In order to direct retinal development, Muller glia are induced to yield multipotent neural progenitor cells which migrate to the damaged site and differentiate into the target cell type.
In the spinal cord, zebrafish can produce new axonal projections, neurons, and interneurons at the damaged region.
The axonal regeneration is based on radial glial cells that infiltrate the lesion site and proliferate, which is affected by fibroblast growth factor (FGF) signaling.
Pancreas & Liver Regeneration:
The pancreas, as a major regulatory organ, has a limited ability of regeneration and its response to injury is usually through inflammation and repair mechanisms which result in diabetes and insulin dependence.
On the contrary, the pancreas in adult zebrafish can recover after chemical treatment or surgery (pancreatectomy) without the help of insulin therapy.
Histological analysis revealed that dividing insulin-positive β cells are seen in both islets and pancreatic ducts, indicating that they might be a source of β cell progenitors.

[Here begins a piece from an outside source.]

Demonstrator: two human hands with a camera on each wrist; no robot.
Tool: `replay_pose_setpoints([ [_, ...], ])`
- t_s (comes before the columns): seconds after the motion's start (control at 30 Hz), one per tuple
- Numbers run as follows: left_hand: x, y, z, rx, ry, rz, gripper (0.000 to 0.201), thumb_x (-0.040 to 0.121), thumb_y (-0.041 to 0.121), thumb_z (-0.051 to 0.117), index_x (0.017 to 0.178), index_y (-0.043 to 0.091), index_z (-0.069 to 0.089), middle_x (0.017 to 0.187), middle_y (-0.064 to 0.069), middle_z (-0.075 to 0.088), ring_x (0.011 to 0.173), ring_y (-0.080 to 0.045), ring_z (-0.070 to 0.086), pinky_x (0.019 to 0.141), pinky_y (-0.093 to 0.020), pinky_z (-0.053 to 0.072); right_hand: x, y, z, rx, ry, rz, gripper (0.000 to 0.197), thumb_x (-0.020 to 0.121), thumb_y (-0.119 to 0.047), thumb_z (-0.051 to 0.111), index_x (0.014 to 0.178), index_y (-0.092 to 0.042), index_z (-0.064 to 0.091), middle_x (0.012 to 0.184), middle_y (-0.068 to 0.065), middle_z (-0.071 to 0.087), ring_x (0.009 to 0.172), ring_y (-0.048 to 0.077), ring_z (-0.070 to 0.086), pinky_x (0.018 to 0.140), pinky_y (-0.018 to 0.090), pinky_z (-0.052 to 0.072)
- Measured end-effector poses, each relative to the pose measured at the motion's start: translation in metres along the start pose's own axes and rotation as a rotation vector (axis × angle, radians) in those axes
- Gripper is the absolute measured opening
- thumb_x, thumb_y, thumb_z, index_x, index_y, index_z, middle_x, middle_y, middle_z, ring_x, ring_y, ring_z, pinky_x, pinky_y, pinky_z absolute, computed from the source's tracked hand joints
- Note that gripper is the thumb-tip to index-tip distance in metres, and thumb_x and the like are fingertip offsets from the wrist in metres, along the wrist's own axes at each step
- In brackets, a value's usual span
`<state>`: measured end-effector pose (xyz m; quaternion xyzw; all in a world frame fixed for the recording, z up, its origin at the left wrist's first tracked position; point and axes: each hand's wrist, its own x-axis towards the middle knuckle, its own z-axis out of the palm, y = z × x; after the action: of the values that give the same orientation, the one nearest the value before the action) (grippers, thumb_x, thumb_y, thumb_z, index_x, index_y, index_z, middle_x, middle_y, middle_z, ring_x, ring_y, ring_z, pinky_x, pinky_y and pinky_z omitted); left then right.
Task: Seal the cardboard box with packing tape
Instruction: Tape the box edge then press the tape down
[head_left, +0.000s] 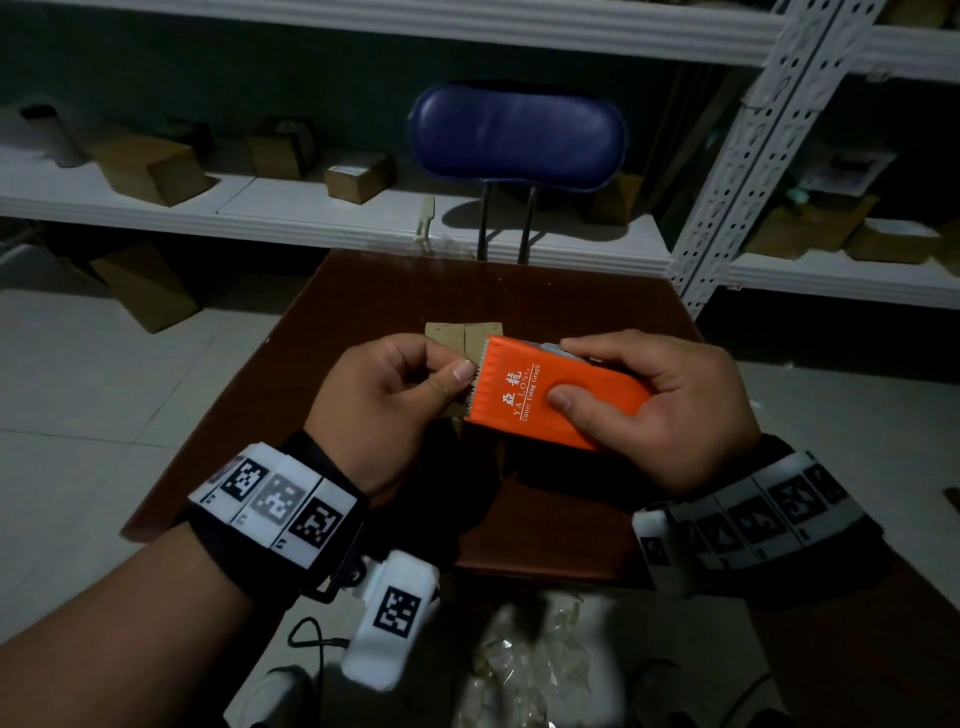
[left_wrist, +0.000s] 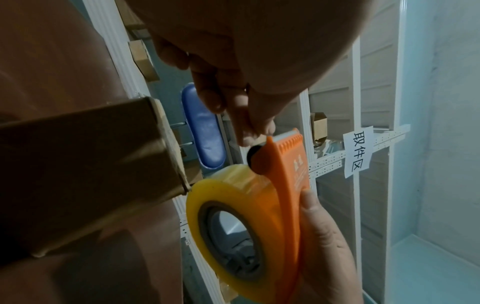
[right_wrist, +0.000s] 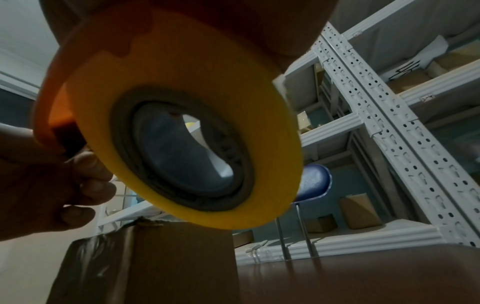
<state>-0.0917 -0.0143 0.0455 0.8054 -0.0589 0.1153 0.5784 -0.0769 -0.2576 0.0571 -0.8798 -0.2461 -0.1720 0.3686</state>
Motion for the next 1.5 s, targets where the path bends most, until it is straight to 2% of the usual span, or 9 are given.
replay_pose_setpoints([
  [0.27,-0.005,0.002,-0.001,0.013,-0.001,-0.006,0.012,0.091,0.012,0.067,0.083,0.004,0.072,0.077,-0.003,0.075,0.067,-0.004,0.068,0.063,-0.010,0.049,-0.001,0.004,-0.001,-0.021,-0.001,-0.017,0.046,0.080,-0.055,0.074,0.117,-0.028,0.073,0.113,-0.017,0.071,0.101,-0.002,0.068,0.085,0.021,0.055],
  [0.37,-0.005,-0.001,-0.003,0.002,0.002,-0.025,0.013,0.091,0.014,0.068,0.082,0.006,0.072,0.075,-0.003,0.076,0.067,-0.006,0.070,0.065,-0.013,0.050,-0.002,0.006,-0.002,-0.008,-0.003,-0.001,0.046,0.080,-0.054,0.075,0.117,-0.027,0.074,0.113,-0.016,0.072,0.102,-0.003,0.067,0.085,0.015,0.052],
  [0.53,0.000,-0.008,-0.021,0.032,0.049,-0.067,0.015,0.090,0.020,0.069,0.077,0.013,0.074,0.077,0.005,0.077,0.070,-0.004,0.068,0.068,-0.016,0.051,-0.004,0.014,-0.012,-0.043,0.029,0.045,0.042,0.081,-0.056,0.076,0.115,-0.032,0.073,0.108,-0.024,0.068,0.101,-0.008,0.065,0.084,0.007,0.047],
  [0.7,-0.005,-0.006,-0.028,0.066,0.003,-0.089,0.011,0.087,0.020,0.072,0.078,0.016,0.076,0.079,0.004,0.078,0.071,-0.007,0.071,0.067,-0.014,0.053,-0.007,0.019,-0.012,-0.065,0.025,0.041,0.047,0.078,-0.059,0.072,0.115,-0.030,0.074,0.112,-0.016,0.072,0.100,-0.002,0.068,0.085,0.018,0.053],
  [0.9,-0.011,-0.001,-0.026,0.049,0.014,-0.118,0.009,0.087,0.015,0.072,0.079,0.011,0.075,0.080,0.006,0.077,0.066,-0.001,0.069,0.058,-0.007,0.048,-0.009,0.021,-0.012,-0.021,0.036,0.035,0.047,0.076,-0.059,0.071,0.113,-0.029,0.075,0.107,-0.019,0.071,0.098,-0.005,0.068,0.083,0.008,0.049],
  [1.07,-0.011,-0.009,-0.036,0.107,0.025,-0.137,0.011,0.087,0.018,0.073,0.077,0.015,0.075,0.074,0.008,0.076,0.063,0.000,0.067,0.059,-0.008,0.048,-0.011,0.027,-0.018,-0.097,-0.016,0.048,0.050,0.076,-0.065,0.067,0.116,-0.034,0.073,0.108,-0.020,0.068,0.095,-0.004,0.066,0.081,0.002,0.045],
  [1.33,-0.014,-0.013,-0.038,0.085,-0.018,-0.196,0.009,0.086,0.013,0.072,0.078,0.010,0.075,0.071,0.007,0.076,0.060,0.002,0.067,0.055,-0.005,0.046,-0.013,0.034,-0.018,-0.086,-0.045,0.044,0.050,0.074,-0.065,0.066,0.114,-0.034,0.073,0.105,-0.021,0.069,0.093,-0.005,0.066,0.081,0.008,0.050],
  [1.4,-0.014,-0.016,-0.041,0.080,-0.031,-0.219,0.010,0.086,0.013,0.072,0.077,0.011,0.075,0.072,0.004,0.077,0.061,0.000,0.067,0.057,-0.007,0.047,-0.014,0.035,-0.017,-0.090,-0.050,0.047,0.050,0.074,-0.065,0.067,0.113,-0.035,0.072,0.105,-0.022,0.068,0.091,-0.009,0.065,0.080,0.006,0.048],
  [1.5,-0.012,-0.021,-0.044,0.124,-0.068,-0.247,0.009,0.084,0.016,0.074,0.076,0.015,0.076,0.073,0.004,0.077,0.065,-0.003,0.069,0.062,-0.012,0.049,-0.014,0.036,-0.013,-0.104,-0.045,0.036,0.049,0.073,-0.063,0.067,0.111,-0.033,0.074,0.101,-0.027,0.065,0.092,-0.006,0.064,0.080,0.002,0.044],
])
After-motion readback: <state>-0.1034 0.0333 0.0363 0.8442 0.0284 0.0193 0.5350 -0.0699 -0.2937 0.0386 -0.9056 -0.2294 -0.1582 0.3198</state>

In addition, Centro-acinar cells may differentiate or α cells convert into β cells.
Likewise, the liver can regenerate following hepatectomy, drug-induced hepatotoxicity, and hepatocyte ablation in adult zebrafish.
All in all, since humans are rather incapable of regenerating some tissues and organs such as cardiac muscle and the CNS, there are two main options to overcome this challenge: application of an exogenous tissue or cell source or stimulation of the endogenous cells.
Accordingly, to study the methodology of activating the endogenous cells, zebrafish is an appropriate animal model.
Moreover, it has contributed to metabolic diseases research including pathologic conditions in the pancreas and liver by making the identification of signals and regeneration mechanisms easier. Therefore, it can be said that the emerging field of zebrafish can be used for therapeutic approaches.